> **What to do**: Show each line of the listing in which the word "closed" occurs.

> **Data excerpt**:
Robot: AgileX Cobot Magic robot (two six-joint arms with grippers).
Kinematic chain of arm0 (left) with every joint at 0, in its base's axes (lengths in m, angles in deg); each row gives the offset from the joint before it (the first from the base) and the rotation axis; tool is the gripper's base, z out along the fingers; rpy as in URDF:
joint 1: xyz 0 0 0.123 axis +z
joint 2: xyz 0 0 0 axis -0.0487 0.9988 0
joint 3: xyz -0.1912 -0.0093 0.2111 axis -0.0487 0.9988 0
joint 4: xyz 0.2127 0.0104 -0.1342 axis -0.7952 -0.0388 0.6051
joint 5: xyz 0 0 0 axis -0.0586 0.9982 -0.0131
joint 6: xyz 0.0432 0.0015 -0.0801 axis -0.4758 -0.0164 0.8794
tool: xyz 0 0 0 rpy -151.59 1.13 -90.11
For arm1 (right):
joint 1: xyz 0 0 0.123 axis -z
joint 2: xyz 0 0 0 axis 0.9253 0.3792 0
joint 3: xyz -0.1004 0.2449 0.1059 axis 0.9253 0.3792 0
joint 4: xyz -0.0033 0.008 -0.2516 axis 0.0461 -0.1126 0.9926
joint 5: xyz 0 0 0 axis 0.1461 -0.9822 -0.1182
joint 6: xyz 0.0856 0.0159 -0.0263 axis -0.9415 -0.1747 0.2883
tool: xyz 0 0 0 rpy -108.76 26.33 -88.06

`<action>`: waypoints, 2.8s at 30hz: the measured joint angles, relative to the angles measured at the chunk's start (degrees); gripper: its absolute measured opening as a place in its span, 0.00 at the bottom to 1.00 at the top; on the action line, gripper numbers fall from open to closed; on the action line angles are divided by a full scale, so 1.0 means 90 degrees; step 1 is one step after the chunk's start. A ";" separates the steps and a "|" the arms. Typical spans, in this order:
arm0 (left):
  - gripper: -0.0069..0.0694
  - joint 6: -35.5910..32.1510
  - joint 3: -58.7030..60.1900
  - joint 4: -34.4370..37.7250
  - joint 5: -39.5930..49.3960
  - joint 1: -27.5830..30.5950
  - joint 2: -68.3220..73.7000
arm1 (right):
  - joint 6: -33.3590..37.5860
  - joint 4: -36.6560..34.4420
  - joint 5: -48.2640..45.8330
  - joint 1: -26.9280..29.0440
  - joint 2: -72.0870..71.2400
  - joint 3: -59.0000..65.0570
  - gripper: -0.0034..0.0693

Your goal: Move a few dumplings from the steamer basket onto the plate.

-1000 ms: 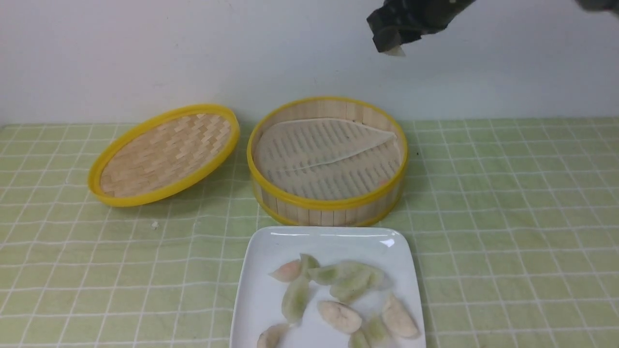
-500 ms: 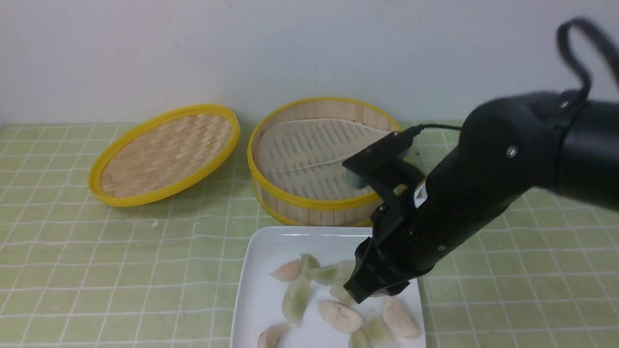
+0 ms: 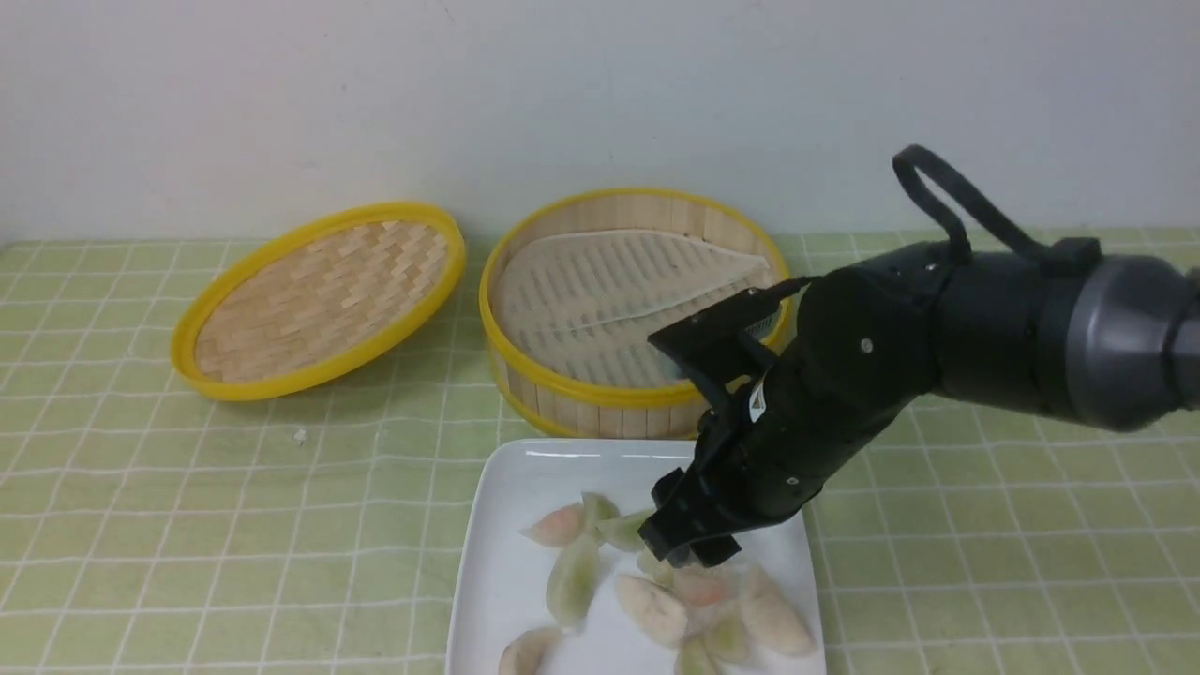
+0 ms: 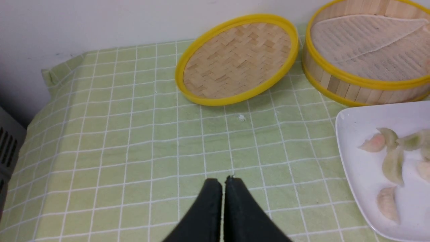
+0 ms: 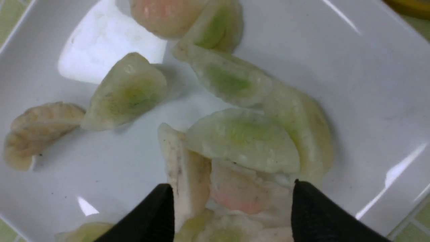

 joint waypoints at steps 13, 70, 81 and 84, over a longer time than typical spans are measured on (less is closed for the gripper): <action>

> **Output for this exercise**:
`<action>`: waypoints, 2.8s at 30hz: the measured joint angles, relative to the angles measured at the chunk's start (degrees); gripper: its absolute measured opening as a place in its span, 0.00 at the bottom to 1.00 at the top; on the action line, gripper numbers fall from open to closed; on the action line angles are divided by a full scale, so 1.0 means 90 degrees; step 1 is one step after the chunk's start. A ";" separates the steps and a "|" the arms. Typical spans, in this order:
 joint waypoints at steps 13, 70, 81 and 84, over a longer time than typical spans are measured on (less is closed for the gripper): <action>

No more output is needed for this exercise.